--- Problem requirements ---
Return every line from the one with "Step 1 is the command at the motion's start" through the one with "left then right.", inclusive, exactly as it appears below.

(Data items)
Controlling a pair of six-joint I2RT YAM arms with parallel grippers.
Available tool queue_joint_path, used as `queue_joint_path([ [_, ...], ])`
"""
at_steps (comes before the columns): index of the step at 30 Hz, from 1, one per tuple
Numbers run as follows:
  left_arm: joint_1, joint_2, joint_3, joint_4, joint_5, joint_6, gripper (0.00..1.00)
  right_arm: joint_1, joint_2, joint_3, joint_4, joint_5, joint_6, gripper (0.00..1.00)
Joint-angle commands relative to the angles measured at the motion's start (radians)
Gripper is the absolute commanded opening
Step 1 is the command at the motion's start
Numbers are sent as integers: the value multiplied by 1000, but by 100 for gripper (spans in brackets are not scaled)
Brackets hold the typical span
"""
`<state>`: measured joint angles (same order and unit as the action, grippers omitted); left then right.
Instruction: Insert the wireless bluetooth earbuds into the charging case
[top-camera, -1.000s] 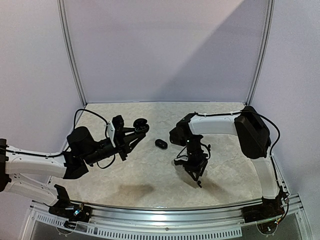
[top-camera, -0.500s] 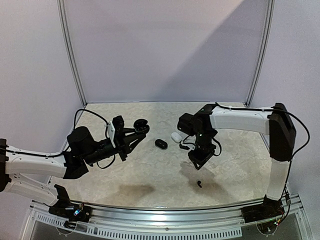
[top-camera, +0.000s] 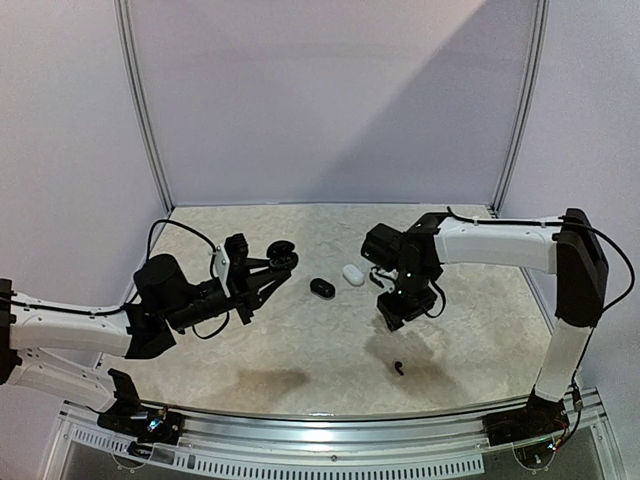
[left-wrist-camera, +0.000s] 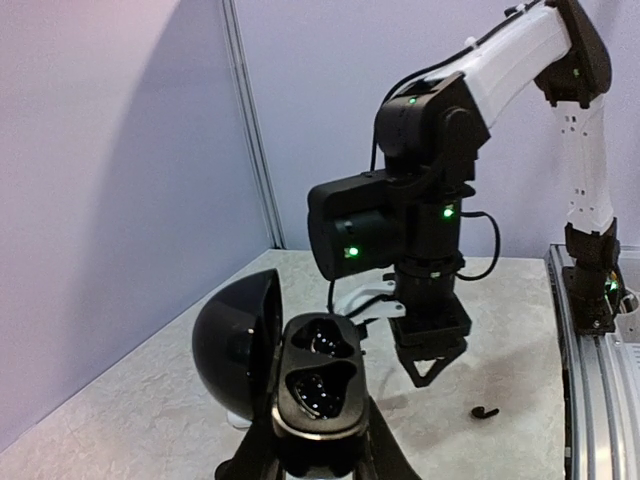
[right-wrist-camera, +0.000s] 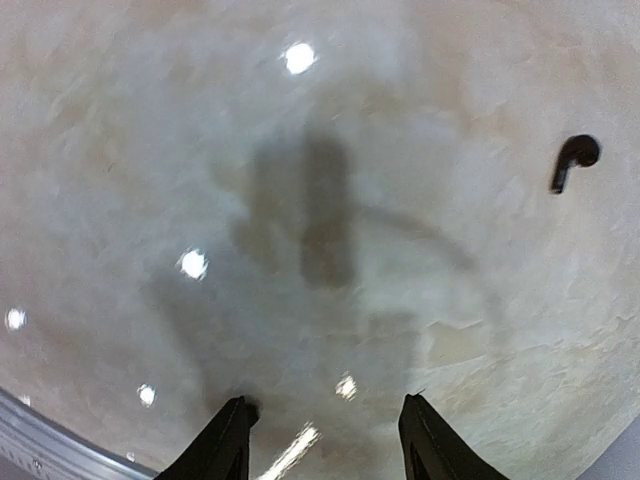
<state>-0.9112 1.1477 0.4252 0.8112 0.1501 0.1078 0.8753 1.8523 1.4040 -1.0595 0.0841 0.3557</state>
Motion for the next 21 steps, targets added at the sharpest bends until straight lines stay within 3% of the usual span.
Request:
queue_joint_path([
  [1, 9, -33, -17, -19, 4, 5, 0, -90, 46, 42, 63, 120, 26, 52],
  [9, 9, -26, -22, -7, 2, 6, 0, -250, 72, 66, 191, 127, -78, 52],
  [21, 9, -22, -22, -11, -6, 7, 0, -387, 269, 236, 111, 28, -157, 47],
])
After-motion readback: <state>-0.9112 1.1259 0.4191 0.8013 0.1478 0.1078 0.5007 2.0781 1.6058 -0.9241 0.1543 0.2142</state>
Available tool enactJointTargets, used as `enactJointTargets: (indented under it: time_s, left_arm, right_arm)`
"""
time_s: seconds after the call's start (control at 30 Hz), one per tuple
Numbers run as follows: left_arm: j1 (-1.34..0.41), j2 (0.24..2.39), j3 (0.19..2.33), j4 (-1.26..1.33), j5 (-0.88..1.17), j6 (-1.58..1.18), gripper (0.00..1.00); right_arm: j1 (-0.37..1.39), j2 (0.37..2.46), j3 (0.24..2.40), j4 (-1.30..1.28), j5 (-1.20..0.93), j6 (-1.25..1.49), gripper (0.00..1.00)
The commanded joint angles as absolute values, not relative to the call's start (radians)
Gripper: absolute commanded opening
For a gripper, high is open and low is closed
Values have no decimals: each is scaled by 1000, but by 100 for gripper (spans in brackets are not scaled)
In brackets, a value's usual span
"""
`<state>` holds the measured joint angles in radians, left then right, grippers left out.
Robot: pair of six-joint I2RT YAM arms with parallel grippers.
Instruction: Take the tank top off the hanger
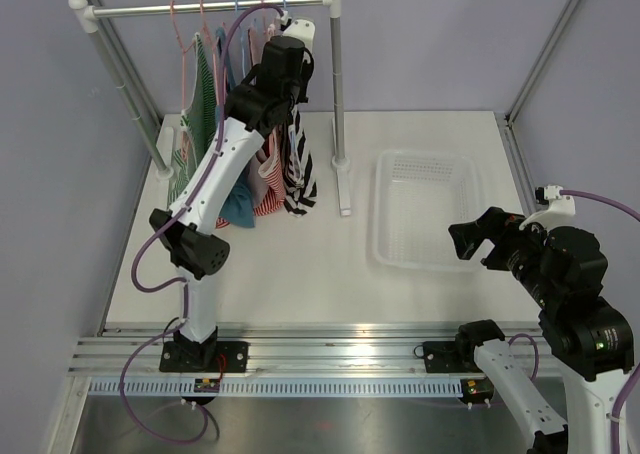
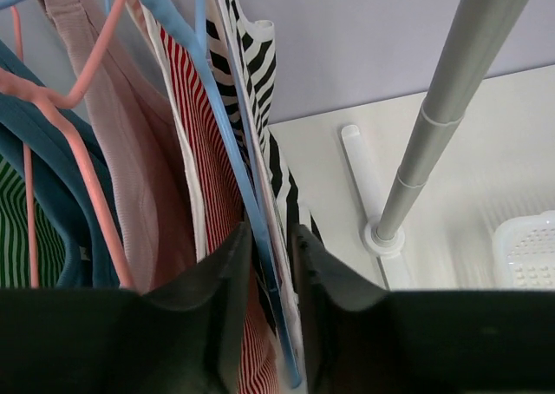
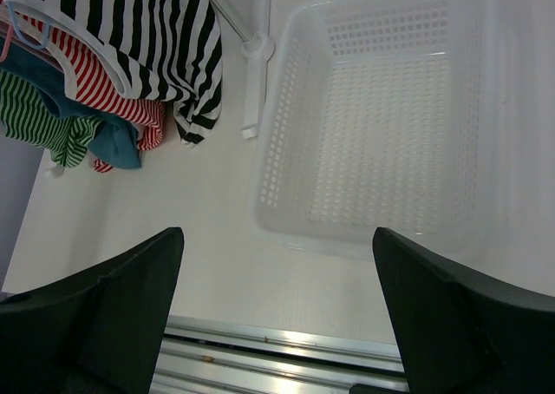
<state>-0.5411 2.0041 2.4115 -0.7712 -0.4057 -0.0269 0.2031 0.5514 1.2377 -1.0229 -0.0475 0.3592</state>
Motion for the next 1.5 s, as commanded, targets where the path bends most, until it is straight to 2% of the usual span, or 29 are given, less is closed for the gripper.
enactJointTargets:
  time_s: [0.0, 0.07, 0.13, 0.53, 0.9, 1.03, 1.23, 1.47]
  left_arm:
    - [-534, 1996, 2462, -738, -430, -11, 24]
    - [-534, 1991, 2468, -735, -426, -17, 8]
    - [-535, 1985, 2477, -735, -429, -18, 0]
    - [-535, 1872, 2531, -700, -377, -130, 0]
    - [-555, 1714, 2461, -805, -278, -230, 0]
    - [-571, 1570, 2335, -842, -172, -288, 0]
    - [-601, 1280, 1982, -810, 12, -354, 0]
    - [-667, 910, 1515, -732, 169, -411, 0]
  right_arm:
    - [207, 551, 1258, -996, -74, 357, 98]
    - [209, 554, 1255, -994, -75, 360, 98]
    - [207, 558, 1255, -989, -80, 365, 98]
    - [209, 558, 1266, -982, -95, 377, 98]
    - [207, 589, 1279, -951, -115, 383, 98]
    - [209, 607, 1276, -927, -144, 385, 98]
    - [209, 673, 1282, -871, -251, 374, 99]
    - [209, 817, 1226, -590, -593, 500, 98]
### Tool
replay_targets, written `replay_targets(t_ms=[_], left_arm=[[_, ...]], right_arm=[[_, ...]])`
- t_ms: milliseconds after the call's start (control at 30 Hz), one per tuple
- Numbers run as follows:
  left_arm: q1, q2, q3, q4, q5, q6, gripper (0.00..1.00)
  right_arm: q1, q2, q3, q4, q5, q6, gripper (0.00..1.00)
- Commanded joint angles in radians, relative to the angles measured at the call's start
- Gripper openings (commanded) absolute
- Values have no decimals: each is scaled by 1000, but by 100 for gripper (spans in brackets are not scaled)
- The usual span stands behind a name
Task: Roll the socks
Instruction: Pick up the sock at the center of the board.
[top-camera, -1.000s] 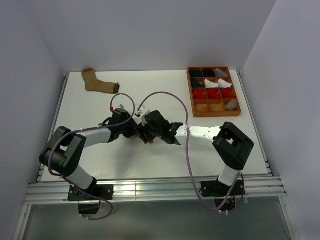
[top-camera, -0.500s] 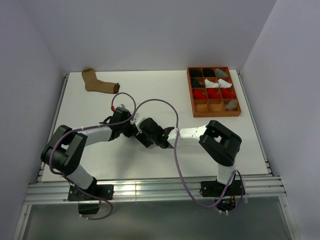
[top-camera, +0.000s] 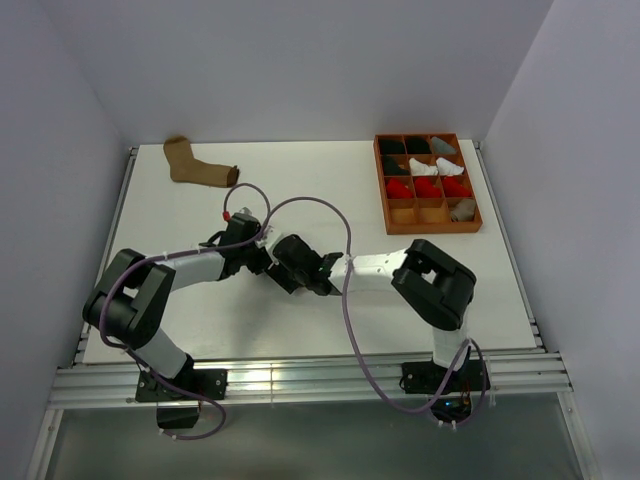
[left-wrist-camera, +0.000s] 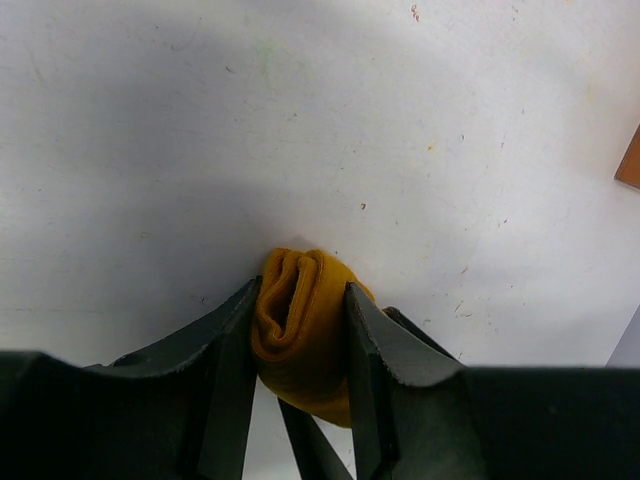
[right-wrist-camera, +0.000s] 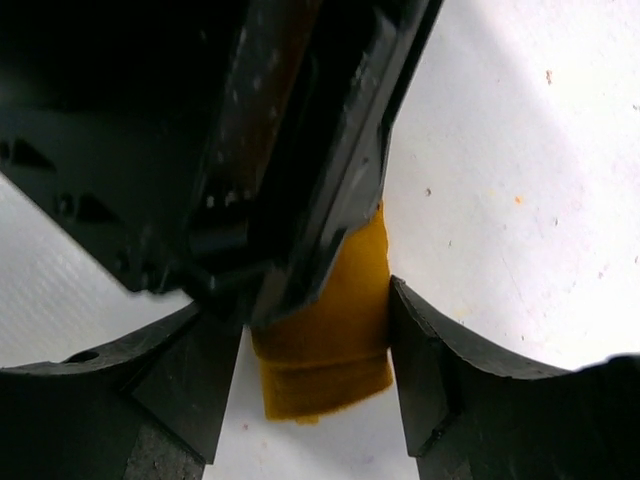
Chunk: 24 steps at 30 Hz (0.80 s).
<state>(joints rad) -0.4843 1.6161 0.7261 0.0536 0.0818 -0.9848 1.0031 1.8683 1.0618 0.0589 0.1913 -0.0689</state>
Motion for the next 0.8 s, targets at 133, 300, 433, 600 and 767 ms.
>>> replay_targets(t_ms=[133, 300, 433, 600, 767], left_arm=[[-16, 57, 1, -113, 7, 41, 41], [-17, 62, 1, -106, 24, 41, 41], [-17, 45, 2, -113, 18, 43, 42], [-14, 4, 29, -161, -17, 47, 50], [38, -53, 78, -236, -54, 57, 63]], right_arm=[[15, 63, 70, 30, -15, -16, 64], [17, 115, 112, -11, -19, -34, 52], [17, 129, 109, -50, -35, -31, 31], [14, 98, 70, -129, -79, -9, 0], [5, 11, -19, -163, -119, 46, 0]])
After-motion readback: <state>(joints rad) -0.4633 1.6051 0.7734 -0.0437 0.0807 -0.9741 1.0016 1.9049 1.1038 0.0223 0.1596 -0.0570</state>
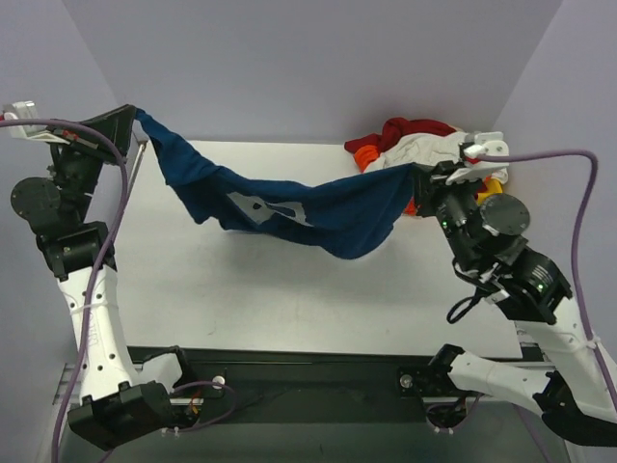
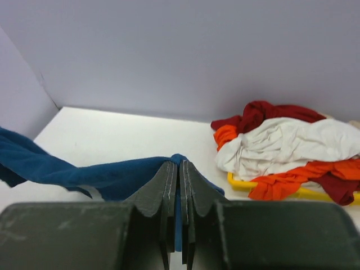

--- Response for this exercise ---
Step 1 is the command at the motion's start
Numbers are sent as integers: the value multiplied by 1000, but by 100 for gripper (spans in brackets are not scaled)
Brackets hold the typical span
"""
`<state>`: measured joint angles (same order and unit as the action, grippers omitted); left then right.

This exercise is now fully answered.